Mammalian cells of epithelial origin produced an AI-2 activity, but not an AI-1 activity during co-culture (Figure 1b,c; Figure S1a,b). Production of the AI-2 mimic occurred within 5 h of co-culture of V. harveyi with mammalian epithelial cells. Epithelial cells from colon tissues (Caco-2), lung tissues (A549), and cervical tissues (HeLa) all produced 10–50 times more AI-2 mimic activity than did cells of hematopoietic origin including T cells (Jurkat), monocytes (U937), and macrophages (J774A.1). Indeed, the light levels produced by the reporter strains during co-culture with hematopoietic cells were equivalent to the background bioluminescence levels demonstrating that hematopoietic cells make neither AI-1 nor AI-2 mimic activity. The number of bacteria recovered following co-culture with hematopoeitic cell lines was equal to the number recovered following co-culture with epithelial cell lines, showing that hematopoietic cells did not kill the bacterial reporter strains, but rather, hematopoietic cells did not produce significant AI-2 mimic during co-culture (Figure 1d).
The V. harveyi TL26 and TL25 reporter strains are exquisitely specific for detection of only their cognate autoinducers (Long et al., 2009). We therefore assayed for additional host-produced activities using bacterial strains that report on other autoinducers. Co-cultured epithelial cells did not make an activity that stimulated strains that detect unmodified C4-homoserine lactone (C4-HSL) or 3O-C12-homoserine lactone (3O-C12-HSL), the two autoinducers from P. aeruginosa (Figure S1c,d). The Chromobacterium violaceum CviR quorum-sensing receptor is promiscuous and responds to several homoserine lactone autoinducers (McClean et al., 1997, Swem et al., 2009). However, in our model, epithelial cells did not make an activity that stimulated CviR signaling (Figure S1e). Finally, epithelial cells did not make an activity that induced a Vibrio cholerae reporter strain that detects (S)-3-hydroxytridecan-4-one, the vibrio genera autoinducer called CAI-1 (Figure S1f) (Miller et al., 2002, Higgins et al., 2007). Thus, we only find an AI-2 mimic. Our results do not preclude the possibility that homoserine lactone or other classes of autoinducer mimics are produced by eukaryotic cells. If so, such molecules were either not detected by our reporter strains or were not produced under the culturing conditions we tested.
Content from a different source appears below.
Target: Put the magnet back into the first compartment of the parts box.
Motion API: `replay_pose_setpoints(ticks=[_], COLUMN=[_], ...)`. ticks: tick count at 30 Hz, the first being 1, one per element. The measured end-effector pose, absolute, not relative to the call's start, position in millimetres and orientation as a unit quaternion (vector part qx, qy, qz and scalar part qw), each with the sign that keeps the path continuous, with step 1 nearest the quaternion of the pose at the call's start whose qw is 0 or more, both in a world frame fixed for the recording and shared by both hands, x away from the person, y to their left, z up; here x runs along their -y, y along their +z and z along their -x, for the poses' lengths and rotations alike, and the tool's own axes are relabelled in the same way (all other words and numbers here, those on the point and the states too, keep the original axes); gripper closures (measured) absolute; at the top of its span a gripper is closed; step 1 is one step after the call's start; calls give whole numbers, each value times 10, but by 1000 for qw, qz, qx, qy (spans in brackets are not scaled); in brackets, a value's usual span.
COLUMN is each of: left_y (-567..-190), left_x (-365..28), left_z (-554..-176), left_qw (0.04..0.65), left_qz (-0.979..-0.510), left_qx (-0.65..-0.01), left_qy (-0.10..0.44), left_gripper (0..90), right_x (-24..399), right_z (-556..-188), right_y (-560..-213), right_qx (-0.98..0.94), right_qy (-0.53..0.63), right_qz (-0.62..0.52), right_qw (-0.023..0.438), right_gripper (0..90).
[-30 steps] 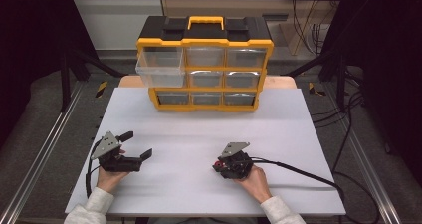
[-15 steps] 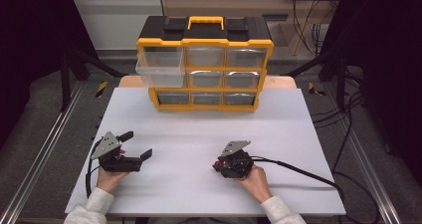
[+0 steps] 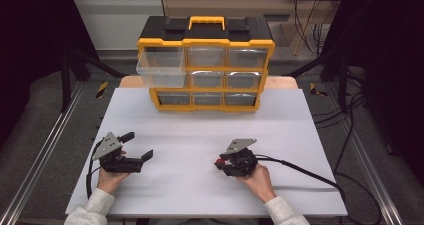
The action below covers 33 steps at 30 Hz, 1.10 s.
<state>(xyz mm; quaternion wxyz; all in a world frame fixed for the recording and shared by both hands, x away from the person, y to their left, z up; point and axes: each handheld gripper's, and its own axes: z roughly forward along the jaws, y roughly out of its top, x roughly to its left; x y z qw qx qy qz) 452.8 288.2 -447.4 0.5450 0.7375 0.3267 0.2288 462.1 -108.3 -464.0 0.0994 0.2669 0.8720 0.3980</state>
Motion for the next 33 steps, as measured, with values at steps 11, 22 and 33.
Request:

A-2 is a universal inter-species autoinducer and organisms beyond vibrios respond to AI-2 to control gene expression. For example, gut-associated bacteria including E. coli and S. typhimurium activate transcription of the lsr operon in response to AI-2. Lsr stands for LuxS-regulated (Taga et al., 2003, Xavier et al., 2007). To explore the generality of our discovery of a host-produced AI-2 mimic, we assayed whether S. typhimurium could react to the mimic. We co-cultured Caco-2 cells with a ΔluxS S. typhimurium strain carrying an AI-2 inducible lsr-luxCDABE transcriptional reporter. 100-fold more light was produced by the reporter strain in co-culture with Caco-2 cells than in control wells (Figure S2a). We confirmed our results using PCR of lsr genes following co-culture or AI-2 addition (Figure S2b).
It was possible that mammalian epithelia constitutively produce the AI-2 mimic, irrespective of bacterial co-culture. To address this possibility, conditioned medium from Caco-2 cells cultured in the absence of bacteria was assayed for the AI-2 mimic activity. None was present, suggesting a requirement for the presence of bacteria to stimulate AI-2 mimic production by the epithelial cells (Figure S2c).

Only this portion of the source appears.